Every line from the one containing "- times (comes" to the one containing "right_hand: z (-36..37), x" in the records below, both included, must be set down exactly, and no other line.

### MATERIALS PROVIDED
┌──

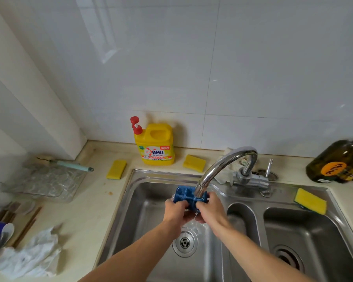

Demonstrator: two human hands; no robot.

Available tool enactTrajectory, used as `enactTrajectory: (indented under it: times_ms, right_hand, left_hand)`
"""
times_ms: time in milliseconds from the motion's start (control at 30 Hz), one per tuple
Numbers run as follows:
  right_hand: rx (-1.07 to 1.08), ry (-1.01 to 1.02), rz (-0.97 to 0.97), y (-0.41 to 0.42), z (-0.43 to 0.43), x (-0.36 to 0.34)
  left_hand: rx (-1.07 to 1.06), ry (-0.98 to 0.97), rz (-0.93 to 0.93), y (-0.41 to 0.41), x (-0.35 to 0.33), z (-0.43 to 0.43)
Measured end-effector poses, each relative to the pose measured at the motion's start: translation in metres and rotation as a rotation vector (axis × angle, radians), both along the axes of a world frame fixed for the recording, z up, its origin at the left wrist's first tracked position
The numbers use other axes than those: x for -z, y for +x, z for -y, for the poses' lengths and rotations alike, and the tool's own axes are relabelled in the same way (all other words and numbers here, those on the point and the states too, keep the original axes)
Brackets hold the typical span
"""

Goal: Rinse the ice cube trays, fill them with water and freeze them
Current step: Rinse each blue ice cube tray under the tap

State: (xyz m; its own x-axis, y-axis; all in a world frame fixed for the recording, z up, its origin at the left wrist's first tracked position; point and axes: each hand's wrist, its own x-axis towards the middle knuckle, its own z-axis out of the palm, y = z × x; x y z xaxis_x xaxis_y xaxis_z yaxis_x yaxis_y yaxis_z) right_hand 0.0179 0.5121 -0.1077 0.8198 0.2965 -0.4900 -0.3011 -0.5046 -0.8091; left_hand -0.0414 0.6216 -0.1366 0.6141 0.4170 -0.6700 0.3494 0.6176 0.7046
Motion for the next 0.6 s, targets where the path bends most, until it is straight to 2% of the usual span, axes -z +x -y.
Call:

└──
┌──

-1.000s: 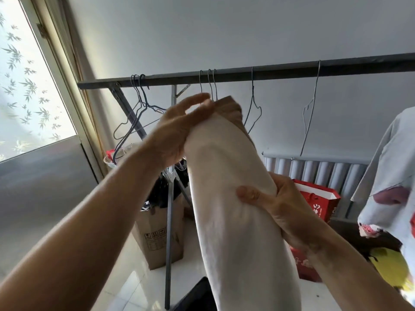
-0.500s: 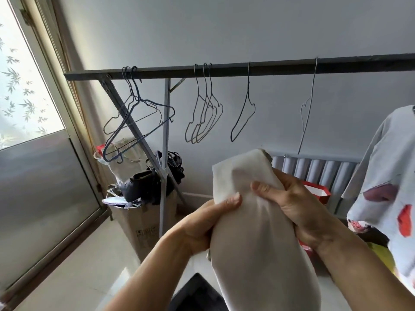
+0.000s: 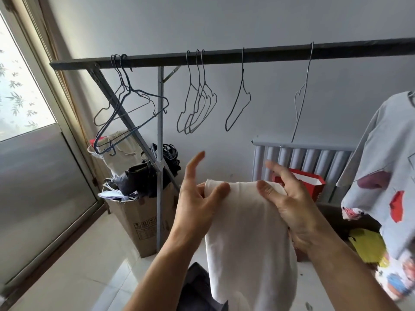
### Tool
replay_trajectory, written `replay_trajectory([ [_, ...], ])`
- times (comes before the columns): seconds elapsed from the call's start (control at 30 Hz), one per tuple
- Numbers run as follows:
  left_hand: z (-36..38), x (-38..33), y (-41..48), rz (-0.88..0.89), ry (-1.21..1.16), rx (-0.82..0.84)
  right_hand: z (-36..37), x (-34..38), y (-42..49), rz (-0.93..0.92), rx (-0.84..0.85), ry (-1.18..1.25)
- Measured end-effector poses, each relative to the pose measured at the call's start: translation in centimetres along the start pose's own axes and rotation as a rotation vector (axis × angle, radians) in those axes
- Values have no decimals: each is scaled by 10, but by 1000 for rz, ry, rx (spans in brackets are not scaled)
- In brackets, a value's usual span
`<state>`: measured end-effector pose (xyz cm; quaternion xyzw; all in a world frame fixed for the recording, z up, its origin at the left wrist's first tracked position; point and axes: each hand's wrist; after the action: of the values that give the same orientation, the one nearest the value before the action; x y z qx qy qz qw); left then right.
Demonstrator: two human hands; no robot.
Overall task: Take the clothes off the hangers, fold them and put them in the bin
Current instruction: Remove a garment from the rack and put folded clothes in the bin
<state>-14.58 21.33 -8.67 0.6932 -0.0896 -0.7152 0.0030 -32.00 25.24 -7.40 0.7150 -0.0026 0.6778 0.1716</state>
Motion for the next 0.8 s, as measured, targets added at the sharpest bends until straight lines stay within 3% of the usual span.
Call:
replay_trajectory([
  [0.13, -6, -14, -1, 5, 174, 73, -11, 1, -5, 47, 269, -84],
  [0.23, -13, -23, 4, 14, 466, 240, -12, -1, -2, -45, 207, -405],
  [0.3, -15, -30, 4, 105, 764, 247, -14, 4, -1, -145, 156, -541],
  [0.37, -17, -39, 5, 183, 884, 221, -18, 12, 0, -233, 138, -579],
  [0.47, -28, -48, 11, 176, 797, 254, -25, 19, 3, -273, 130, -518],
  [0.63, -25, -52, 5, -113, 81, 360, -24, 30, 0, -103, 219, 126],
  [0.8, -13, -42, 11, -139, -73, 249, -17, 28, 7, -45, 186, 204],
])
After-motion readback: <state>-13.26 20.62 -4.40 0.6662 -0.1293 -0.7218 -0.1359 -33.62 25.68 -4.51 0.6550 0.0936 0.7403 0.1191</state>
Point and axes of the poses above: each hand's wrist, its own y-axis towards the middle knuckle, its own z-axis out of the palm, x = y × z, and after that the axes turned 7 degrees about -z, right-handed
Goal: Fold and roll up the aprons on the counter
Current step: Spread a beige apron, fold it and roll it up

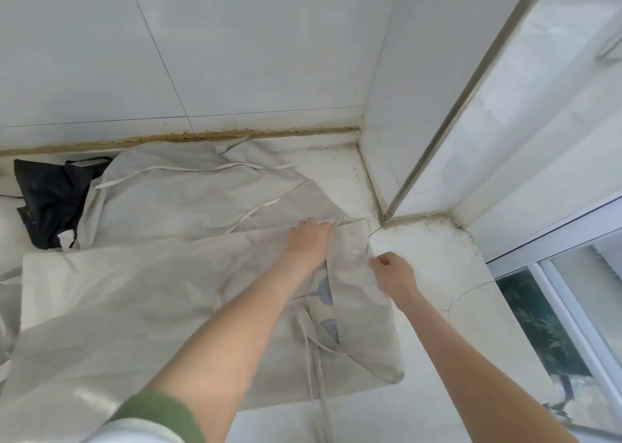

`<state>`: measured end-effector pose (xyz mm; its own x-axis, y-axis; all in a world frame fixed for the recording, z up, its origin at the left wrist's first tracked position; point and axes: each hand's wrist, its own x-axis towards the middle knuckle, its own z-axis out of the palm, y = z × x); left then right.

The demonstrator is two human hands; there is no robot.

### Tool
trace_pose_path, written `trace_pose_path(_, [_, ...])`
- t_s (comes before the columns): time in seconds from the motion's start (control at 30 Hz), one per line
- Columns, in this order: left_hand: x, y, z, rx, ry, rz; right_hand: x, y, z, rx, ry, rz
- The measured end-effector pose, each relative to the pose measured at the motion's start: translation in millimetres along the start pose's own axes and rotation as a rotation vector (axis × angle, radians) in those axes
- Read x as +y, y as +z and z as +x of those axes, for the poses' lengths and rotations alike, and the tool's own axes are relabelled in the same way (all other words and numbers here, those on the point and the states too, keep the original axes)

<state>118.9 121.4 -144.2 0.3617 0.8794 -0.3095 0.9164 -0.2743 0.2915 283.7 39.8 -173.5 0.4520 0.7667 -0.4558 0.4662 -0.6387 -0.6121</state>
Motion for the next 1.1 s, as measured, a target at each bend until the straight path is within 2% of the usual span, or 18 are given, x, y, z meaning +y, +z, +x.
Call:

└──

### WORKED SOLUTION
- times (comes before the columns): seconds elapsed from the call's start (control at 30 Hz), one per tuple
- Numbers run as follows:
  left_hand: z (-36..38), x (-38..33), y (-41..48), rz (-0.88..0.89), ry (-1.21..1.16), rx (-0.82..0.84)
  right_hand: z (-36..37), x (-34..38), y (-42..49), rz (-0.93..0.92), rx (-0.84..0.85), ry (-1.18..1.25)

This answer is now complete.